Extracted material:
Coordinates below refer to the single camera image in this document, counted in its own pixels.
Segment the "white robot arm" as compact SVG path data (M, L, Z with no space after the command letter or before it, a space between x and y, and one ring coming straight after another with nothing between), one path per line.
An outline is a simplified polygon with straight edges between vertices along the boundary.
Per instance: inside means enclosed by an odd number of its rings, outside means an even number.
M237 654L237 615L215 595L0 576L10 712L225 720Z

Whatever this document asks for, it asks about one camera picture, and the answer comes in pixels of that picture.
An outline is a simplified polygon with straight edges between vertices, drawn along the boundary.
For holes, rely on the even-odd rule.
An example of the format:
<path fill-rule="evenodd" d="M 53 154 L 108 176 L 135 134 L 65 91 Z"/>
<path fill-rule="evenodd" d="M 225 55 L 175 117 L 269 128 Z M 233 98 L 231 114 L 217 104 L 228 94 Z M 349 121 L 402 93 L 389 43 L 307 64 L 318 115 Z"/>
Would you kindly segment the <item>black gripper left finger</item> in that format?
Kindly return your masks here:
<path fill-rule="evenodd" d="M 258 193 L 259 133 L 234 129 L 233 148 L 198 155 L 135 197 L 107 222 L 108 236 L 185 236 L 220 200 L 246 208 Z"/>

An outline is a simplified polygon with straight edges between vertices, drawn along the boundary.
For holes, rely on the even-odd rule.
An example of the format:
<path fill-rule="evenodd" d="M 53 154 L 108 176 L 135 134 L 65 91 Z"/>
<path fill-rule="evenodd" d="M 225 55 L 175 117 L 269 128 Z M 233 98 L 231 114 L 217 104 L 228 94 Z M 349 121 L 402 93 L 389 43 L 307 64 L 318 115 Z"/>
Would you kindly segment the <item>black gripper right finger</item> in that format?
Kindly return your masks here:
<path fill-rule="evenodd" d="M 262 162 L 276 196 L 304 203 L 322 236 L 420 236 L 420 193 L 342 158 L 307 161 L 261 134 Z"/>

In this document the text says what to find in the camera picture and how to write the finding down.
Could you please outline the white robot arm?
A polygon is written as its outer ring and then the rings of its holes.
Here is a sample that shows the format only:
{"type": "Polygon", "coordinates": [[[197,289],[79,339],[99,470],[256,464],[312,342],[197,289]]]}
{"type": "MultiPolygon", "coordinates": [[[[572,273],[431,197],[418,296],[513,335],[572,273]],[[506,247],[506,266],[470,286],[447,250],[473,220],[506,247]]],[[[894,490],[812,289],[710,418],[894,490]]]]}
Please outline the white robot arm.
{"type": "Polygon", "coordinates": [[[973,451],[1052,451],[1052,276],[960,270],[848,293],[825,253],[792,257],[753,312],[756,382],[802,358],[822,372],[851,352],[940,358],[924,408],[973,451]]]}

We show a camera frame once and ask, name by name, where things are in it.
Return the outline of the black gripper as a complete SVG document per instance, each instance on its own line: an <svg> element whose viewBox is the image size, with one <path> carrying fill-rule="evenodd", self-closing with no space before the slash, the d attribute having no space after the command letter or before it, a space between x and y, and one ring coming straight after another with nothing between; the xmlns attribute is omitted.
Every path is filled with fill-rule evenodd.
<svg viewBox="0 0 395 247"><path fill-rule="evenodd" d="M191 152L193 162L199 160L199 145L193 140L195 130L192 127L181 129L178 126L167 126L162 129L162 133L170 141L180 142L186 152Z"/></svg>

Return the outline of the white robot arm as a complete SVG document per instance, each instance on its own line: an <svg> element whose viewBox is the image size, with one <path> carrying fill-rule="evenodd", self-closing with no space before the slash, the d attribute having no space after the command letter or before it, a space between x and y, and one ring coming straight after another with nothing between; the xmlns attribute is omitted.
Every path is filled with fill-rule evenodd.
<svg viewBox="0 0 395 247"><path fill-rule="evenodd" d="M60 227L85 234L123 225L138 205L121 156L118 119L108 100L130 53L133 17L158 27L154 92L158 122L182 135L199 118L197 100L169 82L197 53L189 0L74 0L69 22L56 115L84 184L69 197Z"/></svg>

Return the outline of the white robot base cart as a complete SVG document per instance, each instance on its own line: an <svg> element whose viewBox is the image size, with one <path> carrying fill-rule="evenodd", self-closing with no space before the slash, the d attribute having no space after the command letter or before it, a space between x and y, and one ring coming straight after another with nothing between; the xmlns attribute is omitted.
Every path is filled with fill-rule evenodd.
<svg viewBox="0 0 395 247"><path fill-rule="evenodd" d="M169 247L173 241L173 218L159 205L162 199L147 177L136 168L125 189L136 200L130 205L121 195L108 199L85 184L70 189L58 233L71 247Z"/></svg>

...

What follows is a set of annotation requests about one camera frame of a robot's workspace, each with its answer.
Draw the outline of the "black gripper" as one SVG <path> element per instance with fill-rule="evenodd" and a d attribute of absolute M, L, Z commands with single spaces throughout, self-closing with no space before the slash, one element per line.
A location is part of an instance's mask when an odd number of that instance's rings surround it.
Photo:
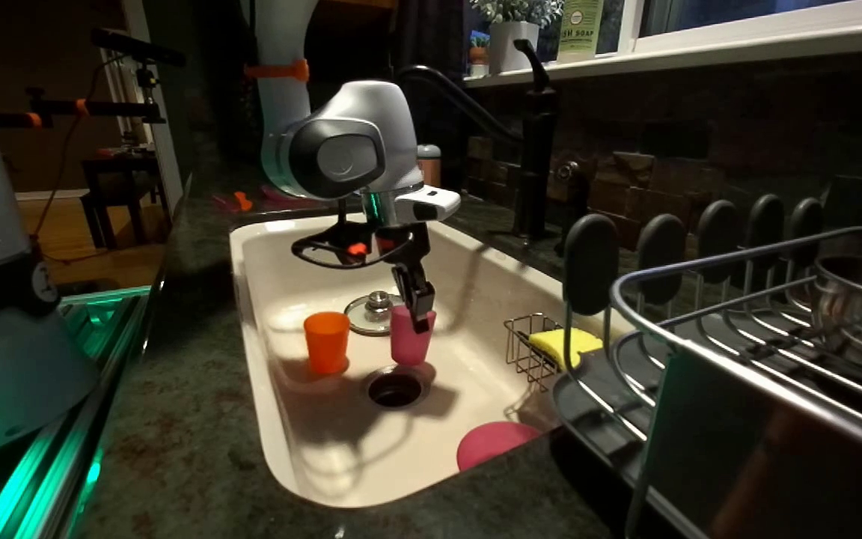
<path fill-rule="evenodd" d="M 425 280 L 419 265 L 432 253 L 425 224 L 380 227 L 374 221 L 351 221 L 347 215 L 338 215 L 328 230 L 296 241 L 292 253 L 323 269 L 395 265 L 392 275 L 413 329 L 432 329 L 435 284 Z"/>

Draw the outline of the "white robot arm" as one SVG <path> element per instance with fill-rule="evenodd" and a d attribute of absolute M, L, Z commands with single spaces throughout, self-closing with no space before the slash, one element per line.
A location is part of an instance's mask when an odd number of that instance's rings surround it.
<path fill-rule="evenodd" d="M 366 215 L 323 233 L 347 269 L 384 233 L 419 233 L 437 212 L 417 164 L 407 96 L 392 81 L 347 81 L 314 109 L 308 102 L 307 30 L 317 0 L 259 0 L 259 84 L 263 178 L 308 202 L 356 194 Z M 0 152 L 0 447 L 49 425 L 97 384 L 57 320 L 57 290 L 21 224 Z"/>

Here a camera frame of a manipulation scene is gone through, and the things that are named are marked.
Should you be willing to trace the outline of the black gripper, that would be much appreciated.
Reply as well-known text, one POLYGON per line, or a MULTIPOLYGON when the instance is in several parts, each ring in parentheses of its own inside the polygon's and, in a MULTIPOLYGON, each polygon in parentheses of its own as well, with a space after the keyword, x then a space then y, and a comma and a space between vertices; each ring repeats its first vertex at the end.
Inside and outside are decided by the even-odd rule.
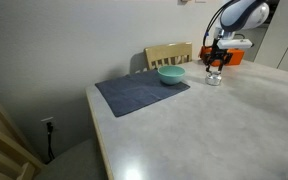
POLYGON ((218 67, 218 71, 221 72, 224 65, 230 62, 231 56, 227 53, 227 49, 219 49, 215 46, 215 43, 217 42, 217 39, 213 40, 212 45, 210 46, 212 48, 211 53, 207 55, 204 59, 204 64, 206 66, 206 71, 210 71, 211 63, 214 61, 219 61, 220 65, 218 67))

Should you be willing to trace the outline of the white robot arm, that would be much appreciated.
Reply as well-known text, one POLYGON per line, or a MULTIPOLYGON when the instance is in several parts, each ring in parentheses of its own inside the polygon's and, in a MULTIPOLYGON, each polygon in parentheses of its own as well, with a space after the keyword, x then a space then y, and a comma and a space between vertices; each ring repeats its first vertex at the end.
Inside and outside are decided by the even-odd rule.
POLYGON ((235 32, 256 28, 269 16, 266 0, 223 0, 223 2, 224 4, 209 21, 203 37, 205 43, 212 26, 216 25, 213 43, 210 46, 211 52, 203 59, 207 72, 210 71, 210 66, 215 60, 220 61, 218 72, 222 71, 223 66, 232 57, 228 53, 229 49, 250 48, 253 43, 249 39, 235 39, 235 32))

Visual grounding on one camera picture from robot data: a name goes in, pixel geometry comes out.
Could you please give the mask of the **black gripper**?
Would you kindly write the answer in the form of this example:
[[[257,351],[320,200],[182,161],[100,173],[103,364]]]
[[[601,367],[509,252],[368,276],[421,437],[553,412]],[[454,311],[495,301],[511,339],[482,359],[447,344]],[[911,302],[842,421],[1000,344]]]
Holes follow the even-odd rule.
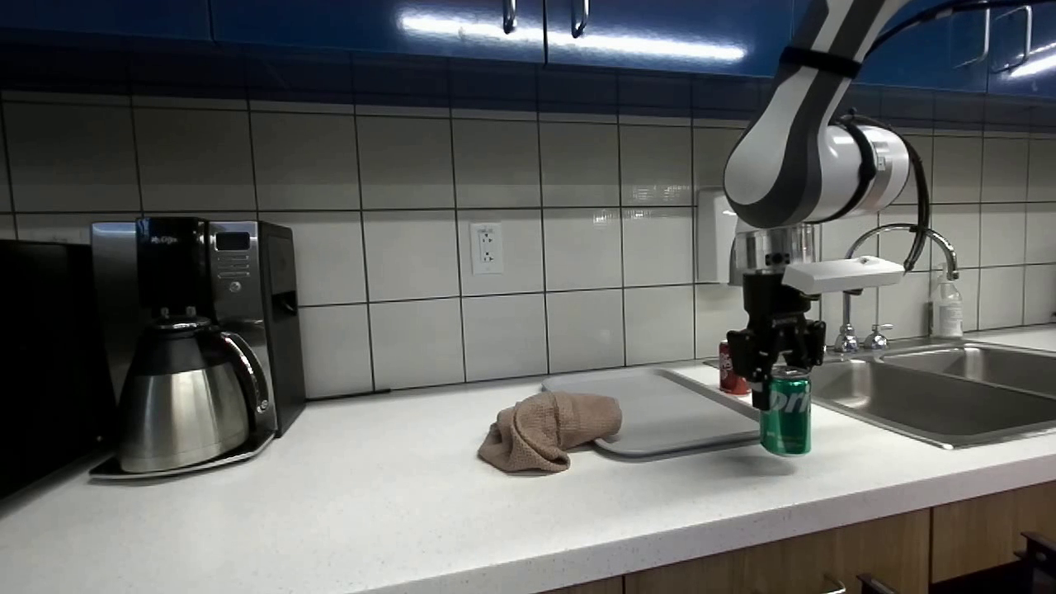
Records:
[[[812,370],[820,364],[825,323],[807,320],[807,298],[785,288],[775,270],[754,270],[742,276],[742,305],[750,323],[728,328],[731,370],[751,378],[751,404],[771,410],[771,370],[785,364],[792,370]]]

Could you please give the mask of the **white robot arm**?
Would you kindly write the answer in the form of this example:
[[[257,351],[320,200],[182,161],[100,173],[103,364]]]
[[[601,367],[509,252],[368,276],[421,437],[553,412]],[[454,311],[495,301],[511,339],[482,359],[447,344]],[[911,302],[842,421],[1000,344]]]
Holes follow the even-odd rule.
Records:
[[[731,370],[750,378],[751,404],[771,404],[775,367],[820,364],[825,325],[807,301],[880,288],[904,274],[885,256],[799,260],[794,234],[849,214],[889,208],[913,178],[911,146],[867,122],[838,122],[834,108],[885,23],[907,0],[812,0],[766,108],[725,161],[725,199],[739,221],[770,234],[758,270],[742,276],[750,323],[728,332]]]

---

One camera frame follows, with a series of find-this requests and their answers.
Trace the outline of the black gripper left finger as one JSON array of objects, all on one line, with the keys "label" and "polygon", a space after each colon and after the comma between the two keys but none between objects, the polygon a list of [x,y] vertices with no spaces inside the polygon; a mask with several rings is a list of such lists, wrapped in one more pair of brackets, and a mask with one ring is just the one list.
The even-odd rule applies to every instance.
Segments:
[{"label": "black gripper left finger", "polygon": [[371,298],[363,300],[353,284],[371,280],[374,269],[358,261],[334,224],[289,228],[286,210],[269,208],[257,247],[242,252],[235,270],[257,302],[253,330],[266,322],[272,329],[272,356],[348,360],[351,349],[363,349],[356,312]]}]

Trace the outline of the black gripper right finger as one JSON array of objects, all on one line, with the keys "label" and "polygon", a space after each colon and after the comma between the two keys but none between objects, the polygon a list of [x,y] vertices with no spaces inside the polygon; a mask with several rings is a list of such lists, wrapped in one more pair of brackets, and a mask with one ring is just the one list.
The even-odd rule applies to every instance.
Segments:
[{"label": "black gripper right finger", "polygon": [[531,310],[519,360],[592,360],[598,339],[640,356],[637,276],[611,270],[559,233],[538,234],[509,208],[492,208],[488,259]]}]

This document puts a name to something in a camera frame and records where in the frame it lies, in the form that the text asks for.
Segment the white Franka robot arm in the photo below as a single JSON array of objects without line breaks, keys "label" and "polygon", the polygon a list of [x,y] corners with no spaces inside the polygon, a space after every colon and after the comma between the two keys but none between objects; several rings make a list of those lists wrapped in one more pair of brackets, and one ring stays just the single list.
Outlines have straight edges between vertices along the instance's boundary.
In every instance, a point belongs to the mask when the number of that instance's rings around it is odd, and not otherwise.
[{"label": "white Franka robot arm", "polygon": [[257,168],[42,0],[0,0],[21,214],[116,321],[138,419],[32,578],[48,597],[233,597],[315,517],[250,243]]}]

Exercise objective: Looking back over the data above, restate word for word the lines that begin at the line with "Coordinates below refer" and end at the line with "Whatever this document", inclusive.

Solution for this problem:
Coordinates below refer to the single camera image in this document, counted in its own pixels.
Segment the "white robot arm" as compact SVG path data (M, L, Z with no space after the command letter or before it, a space between x and y, and one ring coming straight after another with nothing between), one path per line.
An outline is a simplified polygon with straight edges between vertices along the boundary.
Per instance: inside means enclosed by an odd number of its rings, outside means an even number.
M237 654L237 615L215 595L0 576L10 712L225 720Z

Whatever this document asks for, it asks about one camera picture, and the answer comes in pixels of that picture.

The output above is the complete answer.